Instructions to follow: What lines in the material hold the string "silver"? Copy out each of them.

Provided records:
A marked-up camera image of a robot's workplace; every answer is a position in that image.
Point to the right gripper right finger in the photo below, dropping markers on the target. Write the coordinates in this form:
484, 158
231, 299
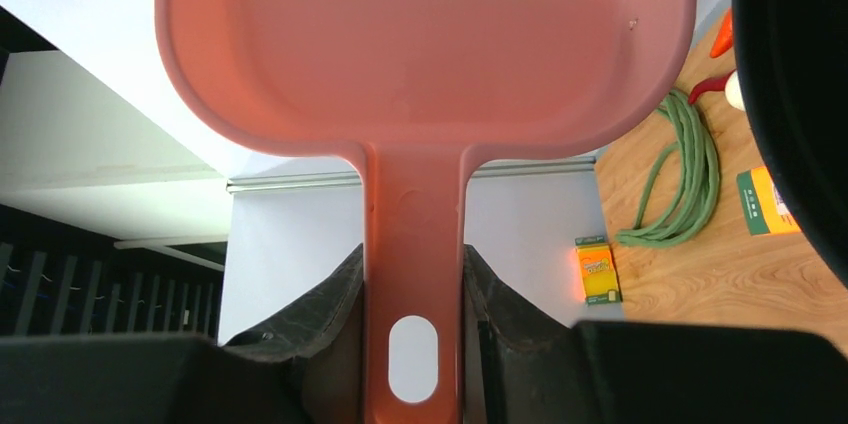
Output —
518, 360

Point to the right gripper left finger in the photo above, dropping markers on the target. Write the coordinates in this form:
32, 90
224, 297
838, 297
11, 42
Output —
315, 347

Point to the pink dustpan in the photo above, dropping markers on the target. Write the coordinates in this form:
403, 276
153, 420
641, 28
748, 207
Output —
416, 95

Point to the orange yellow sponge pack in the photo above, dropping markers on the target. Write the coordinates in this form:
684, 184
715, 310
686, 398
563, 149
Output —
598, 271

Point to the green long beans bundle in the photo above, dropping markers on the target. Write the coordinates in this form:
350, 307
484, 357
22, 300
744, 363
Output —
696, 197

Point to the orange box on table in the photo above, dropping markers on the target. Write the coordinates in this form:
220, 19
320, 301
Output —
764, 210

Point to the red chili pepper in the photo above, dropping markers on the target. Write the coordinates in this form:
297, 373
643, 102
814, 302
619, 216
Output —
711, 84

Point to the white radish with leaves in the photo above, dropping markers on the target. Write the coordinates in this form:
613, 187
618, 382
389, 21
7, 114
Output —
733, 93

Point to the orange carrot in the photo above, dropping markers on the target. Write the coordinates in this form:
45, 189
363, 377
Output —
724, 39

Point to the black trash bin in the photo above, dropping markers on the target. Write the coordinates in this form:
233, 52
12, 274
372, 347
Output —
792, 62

...

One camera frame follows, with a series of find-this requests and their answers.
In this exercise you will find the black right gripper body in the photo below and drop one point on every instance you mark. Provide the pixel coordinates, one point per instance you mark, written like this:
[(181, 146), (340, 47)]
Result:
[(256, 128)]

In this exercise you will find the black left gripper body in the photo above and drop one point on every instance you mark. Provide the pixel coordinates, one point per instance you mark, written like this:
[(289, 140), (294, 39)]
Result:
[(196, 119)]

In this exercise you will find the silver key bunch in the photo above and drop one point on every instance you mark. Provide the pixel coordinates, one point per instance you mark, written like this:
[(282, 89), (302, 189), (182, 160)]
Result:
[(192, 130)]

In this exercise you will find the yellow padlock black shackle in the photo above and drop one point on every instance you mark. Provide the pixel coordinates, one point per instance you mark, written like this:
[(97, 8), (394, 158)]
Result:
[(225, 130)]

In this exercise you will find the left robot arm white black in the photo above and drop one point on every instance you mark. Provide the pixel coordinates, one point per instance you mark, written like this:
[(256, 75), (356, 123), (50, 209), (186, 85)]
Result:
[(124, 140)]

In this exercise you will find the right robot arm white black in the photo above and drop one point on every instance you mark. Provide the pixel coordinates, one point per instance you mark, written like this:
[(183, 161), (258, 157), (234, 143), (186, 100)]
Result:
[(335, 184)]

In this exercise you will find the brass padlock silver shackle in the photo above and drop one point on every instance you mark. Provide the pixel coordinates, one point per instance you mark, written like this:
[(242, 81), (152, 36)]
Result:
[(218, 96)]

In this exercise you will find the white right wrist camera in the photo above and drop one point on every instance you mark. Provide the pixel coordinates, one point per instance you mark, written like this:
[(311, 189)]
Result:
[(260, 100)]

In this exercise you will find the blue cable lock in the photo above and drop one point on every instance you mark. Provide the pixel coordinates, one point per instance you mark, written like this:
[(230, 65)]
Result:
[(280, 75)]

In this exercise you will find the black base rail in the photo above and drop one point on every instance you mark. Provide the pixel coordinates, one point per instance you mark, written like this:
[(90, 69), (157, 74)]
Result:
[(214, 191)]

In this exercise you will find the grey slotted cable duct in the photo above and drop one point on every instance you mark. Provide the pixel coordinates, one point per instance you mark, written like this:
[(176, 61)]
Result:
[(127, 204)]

...

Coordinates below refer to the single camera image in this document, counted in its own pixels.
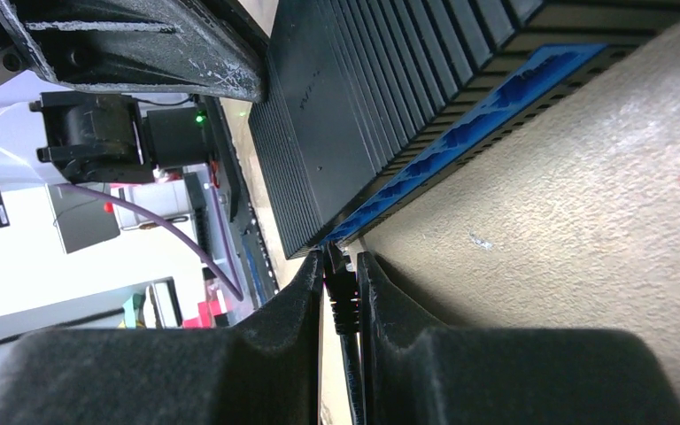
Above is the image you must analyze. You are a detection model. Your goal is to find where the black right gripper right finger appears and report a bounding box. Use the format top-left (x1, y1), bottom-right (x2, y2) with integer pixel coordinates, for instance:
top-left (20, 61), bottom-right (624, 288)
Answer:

Solution:
In this exercise you will find the silver key bunch in the photo above and drop one point on every instance you mark. Provide the pixel coordinates, one point per instance you mark, written like this:
In this exercise you will find the brass padlock silver shackle in the photo above and drop one point on every instance you mark. Provide the pixel coordinates, one point per instance you mark, written like this:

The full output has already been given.